» Your goal: From start to end, write out the following data exactly, apart from its images.
⁂
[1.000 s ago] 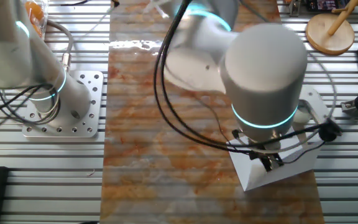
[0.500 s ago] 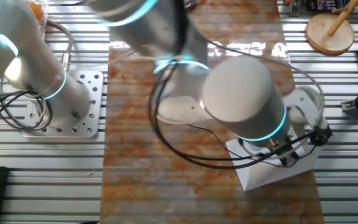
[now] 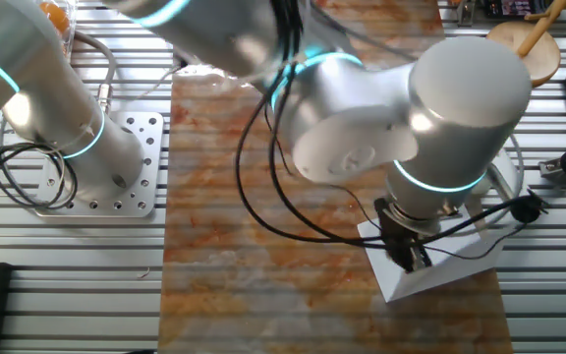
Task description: Unfold a piece of paper
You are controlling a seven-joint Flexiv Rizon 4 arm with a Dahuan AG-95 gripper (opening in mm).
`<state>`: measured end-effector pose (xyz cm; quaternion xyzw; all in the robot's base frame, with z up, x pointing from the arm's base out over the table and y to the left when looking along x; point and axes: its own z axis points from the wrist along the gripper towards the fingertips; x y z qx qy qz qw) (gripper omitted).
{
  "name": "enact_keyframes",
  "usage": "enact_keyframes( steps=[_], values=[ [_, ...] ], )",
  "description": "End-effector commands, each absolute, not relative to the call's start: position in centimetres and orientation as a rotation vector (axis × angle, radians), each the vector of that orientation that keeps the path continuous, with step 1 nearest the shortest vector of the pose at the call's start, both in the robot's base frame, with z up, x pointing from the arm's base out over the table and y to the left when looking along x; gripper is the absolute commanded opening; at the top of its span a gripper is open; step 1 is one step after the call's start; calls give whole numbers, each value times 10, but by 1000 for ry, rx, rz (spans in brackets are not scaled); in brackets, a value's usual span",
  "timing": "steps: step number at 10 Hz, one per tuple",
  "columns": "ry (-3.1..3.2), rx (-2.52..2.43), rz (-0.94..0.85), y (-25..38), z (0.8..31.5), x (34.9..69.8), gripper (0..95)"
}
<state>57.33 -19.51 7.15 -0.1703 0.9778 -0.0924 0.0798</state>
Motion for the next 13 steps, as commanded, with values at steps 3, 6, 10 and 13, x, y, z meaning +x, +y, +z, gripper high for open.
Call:
enact_keyframes(
  steps=[3, 6, 10, 13],
  values=[
    [2801, -514, -384, -210, 79, 596, 0],
    [2795, -525, -381, -211, 78, 595, 0],
    [2792, -529, -375, -211, 78, 595, 0],
    [2787, -535, -361, -210, 78, 595, 0]
  ],
)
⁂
» Output for this exercise:
[1.000 s ago] 
[0.500 s ago] 
[now] 
Task description: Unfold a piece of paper
You are controlling a seven-joint Flexiv Rizon 4 arm with a Dahuan AG-95 gripper (opening in mm).
`<state>`: measured end-effector pose (xyz cm; quaternion xyzw; all in the robot's base frame, with z up, x pointing from the arm's base out over the table and y to the left when looking along x; point and axes: its own z axis points from the wrist along the gripper towards the fingertips; x y z qx qy qz qw) (gripper omitted).
{
  "name": "enact_keyframes",
  "usage": "enact_keyframes( steps=[_], values=[ [_, ...] ], )",
  "description": "End-effector commands, each absolute, not relative to the call's start: position in centimetres and orientation as a rotation vector (axis × angle, radians), each the vector of that orientation that keeps the path continuous, with step 1 nearest the shortest vector of the pose at the call's start, both in the robot's base frame, with z up, x pointing from the arm's base out over the table and y to the left when looking along x; gripper is the absolute commanded opening; at the top of its span a gripper is open; step 1 is one step after the call's start; calls give whole numbers, each value times 10, but by 1000 for ry, rx, rz (spans in brackets are not scaled); in brackets, a value's usual span",
  "timing": "steps: step number at 10 Hz, one per tuple",
  "columns": "ry (-3.1..3.2), rx (-2.52..2.43), rz (-0.94..0.85), y (-25..38), z (0.8..31.5), x (34.9..69.8), gripper (0..95)"
}
<state>57.33 -19.51 7.15 -0.1703 0.9778 -0.0924 0.0798</state>
Motion for the next 13 steps, as commanded, with values at steps 3, 6, 10 and 13, x, y, z meaning +x, +y, +z, gripper high for open.
Call:
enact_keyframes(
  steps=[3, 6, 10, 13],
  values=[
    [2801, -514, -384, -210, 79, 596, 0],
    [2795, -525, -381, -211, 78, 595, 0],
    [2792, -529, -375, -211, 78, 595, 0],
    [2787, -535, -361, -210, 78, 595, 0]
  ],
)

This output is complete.